An exact copy of the data is needed, but without any of its images.

» **Information shown**:
- - -
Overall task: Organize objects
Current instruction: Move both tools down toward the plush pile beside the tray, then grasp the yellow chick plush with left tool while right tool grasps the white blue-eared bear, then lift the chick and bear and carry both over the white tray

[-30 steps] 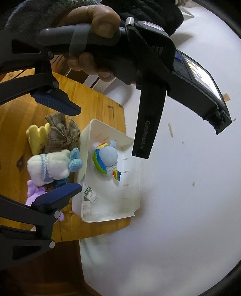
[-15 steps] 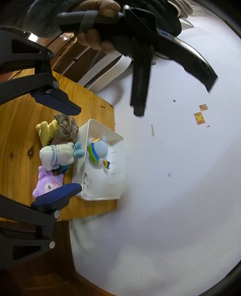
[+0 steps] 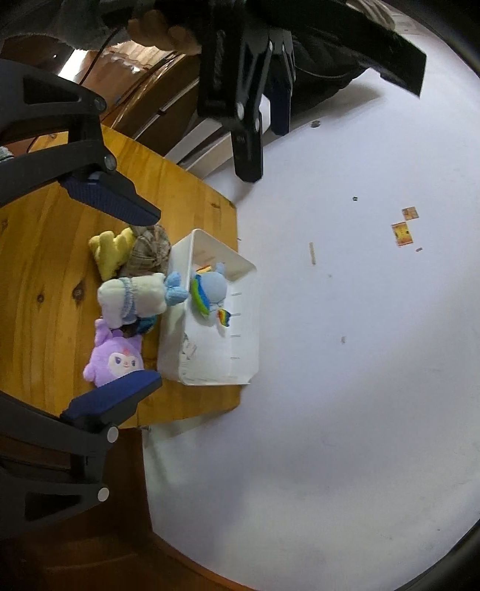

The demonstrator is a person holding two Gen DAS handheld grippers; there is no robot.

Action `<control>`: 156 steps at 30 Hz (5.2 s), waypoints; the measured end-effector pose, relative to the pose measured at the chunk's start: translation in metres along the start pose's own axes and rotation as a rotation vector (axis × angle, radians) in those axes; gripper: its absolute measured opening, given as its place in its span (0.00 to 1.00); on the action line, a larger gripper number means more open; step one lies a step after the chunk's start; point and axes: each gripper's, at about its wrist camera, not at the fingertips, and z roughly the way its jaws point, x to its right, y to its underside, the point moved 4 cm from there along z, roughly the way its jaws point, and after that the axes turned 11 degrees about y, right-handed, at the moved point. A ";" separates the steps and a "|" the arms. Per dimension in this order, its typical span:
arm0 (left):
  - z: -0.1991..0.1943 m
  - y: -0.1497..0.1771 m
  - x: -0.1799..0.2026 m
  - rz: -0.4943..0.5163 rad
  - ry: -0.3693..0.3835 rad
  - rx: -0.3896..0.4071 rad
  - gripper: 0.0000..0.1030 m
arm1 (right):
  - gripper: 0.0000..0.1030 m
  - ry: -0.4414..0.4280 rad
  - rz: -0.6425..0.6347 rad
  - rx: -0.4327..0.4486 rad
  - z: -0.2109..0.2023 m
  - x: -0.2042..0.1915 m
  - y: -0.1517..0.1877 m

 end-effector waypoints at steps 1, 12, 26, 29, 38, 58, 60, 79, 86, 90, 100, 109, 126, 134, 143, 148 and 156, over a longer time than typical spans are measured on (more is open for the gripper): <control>0.000 0.004 0.000 -0.005 0.003 0.002 0.91 | 0.79 0.001 -0.002 -0.004 0.001 0.001 0.004; 0.038 0.078 -0.013 -0.159 0.048 -0.012 0.91 | 0.79 -0.015 -0.009 -0.093 0.032 0.001 0.039; 0.154 0.164 -0.034 -0.520 0.145 -0.197 0.91 | 0.79 -0.035 -0.020 -0.202 0.089 -0.004 0.068; 0.173 0.176 -0.036 -0.551 0.138 -0.235 0.91 | 0.79 -0.034 -0.030 -0.226 0.105 -0.006 0.073; 0.213 0.190 -0.041 -0.626 0.160 -0.294 0.91 | 0.79 -0.039 -0.097 -0.268 0.151 -0.024 0.081; 0.246 0.194 -0.063 -0.736 0.188 -0.291 0.91 | 0.78 -0.015 -0.161 -0.283 0.219 -0.047 0.074; 0.247 0.196 -0.065 -0.748 0.191 -0.295 0.91 | 0.78 -0.015 -0.164 -0.298 0.226 -0.047 0.077; 0.254 0.219 -0.073 -0.688 0.017 -0.343 0.91 | 0.71 -0.019 -0.164 -0.355 0.260 -0.049 0.090; 0.241 0.228 -0.060 -0.564 -0.074 -0.344 0.56 | 0.64 -0.024 -0.146 -0.354 0.258 -0.051 0.092; 0.234 0.237 -0.057 -0.531 -0.125 -0.353 0.52 | 0.62 -0.051 -0.118 -0.365 0.253 -0.052 0.092; 0.229 0.218 -0.050 -0.527 -0.151 -0.343 0.51 | 0.61 -0.075 -0.101 -0.299 0.209 -0.057 0.078; 0.167 0.203 -0.044 -0.478 -0.175 -0.251 0.51 | 0.61 -0.084 -0.094 -0.188 0.143 -0.060 0.064; 0.055 0.164 -0.046 -0.422 -0.236 -0.018 0.51 | 0.61 -0.070 -0.078 -0.019 0.060 -0.051 0.043; 0.019 0.113 -0.047 -0.316 -0.275 0.078 0.51 | 0.61 -0.054 -0.069 0.057 0.033 -0.034 0.011; 0.011 0.054 -0.039 -0.139 -0.352 0.100 0.51 | 0.62 0.039 -0.067 0.188 0.006 -0.009 -0.054; 0.014 0.016 -0.044 -0.089 -0.391 0.117 0.51 | 0.62 0.081 -0.056 0.224 0.007 0.005 -0.095; 0.037 -0.045 -0.065 -0.107 -0.354 0.136 0.51 | 0.63 0.120 -0.043 0.165 0.051 0.017 -0.151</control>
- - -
» **Answer section**:
Overall task: Organize objects
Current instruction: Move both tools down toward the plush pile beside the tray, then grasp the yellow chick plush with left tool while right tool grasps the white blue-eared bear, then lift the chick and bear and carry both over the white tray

[-30 steps] 
[-15 steps] 
[+0 steps] 

The demonstrator is a person holding two Gen DAS handheld grippers; there is no robot.

Action `<control>`: 156 steps at 30 Hz (5.2 s), waypoints; the measured end-effector pose, relative to the pose measured at the chunk's start: translation in metres along the start pose's own axes and rotation as a rotation vector (axis × angle, radians) in those axes; gripper: its absolute measured opening, given as its place in its span (0.00 to 1.00); on the action line, a larger gripper number means more open; step one lies a step after the chunk's start; point and axes: each gripper's, at about its wrist camera, not at the fingertips, and z roughly the way its jaws point, x to its right, y to its underside, the point moved 4 cm from there along z, roughly the way its jaws point, and after that the axes turned 11 degrees about y, right-handed, at the moved point. A ";" separates the steps and a "|" the arms. Per dimension in this order, its typical span:
arm0 (left):
  - z: -0.1991..0.1943 m
  - y: -0.1497..0.1771 m
  - x: -0.1799..0.2026 m
  - rz: -0.4943..0.5163 rad
  - ry: -0.3693..0.3835 rad
  - rx: -0.3896..0.4071 rad
  - gripper: 0.0000..0.1030 m
arm1 (right):
  - gripper: 0.0000..0.1030 m
  - ry: -0.4414..0.4280 rad
  - rz: -0.6425..0.6347 rad
  - rx: -0.4327..0.4486 rad
  - z: -0.2109..0.2023 m
  - x: -0.2042..0.1915 m
  - y: -0.1517..0.1877 m

 end-effector waypoints at steps 1, 12, 26, 29, 38, 58, 60, 79, 86, 90, 100, 109, 126, 134, 143, 148 and 156, over a longer time than typical spans are measured on (more is open for the gripper): <control>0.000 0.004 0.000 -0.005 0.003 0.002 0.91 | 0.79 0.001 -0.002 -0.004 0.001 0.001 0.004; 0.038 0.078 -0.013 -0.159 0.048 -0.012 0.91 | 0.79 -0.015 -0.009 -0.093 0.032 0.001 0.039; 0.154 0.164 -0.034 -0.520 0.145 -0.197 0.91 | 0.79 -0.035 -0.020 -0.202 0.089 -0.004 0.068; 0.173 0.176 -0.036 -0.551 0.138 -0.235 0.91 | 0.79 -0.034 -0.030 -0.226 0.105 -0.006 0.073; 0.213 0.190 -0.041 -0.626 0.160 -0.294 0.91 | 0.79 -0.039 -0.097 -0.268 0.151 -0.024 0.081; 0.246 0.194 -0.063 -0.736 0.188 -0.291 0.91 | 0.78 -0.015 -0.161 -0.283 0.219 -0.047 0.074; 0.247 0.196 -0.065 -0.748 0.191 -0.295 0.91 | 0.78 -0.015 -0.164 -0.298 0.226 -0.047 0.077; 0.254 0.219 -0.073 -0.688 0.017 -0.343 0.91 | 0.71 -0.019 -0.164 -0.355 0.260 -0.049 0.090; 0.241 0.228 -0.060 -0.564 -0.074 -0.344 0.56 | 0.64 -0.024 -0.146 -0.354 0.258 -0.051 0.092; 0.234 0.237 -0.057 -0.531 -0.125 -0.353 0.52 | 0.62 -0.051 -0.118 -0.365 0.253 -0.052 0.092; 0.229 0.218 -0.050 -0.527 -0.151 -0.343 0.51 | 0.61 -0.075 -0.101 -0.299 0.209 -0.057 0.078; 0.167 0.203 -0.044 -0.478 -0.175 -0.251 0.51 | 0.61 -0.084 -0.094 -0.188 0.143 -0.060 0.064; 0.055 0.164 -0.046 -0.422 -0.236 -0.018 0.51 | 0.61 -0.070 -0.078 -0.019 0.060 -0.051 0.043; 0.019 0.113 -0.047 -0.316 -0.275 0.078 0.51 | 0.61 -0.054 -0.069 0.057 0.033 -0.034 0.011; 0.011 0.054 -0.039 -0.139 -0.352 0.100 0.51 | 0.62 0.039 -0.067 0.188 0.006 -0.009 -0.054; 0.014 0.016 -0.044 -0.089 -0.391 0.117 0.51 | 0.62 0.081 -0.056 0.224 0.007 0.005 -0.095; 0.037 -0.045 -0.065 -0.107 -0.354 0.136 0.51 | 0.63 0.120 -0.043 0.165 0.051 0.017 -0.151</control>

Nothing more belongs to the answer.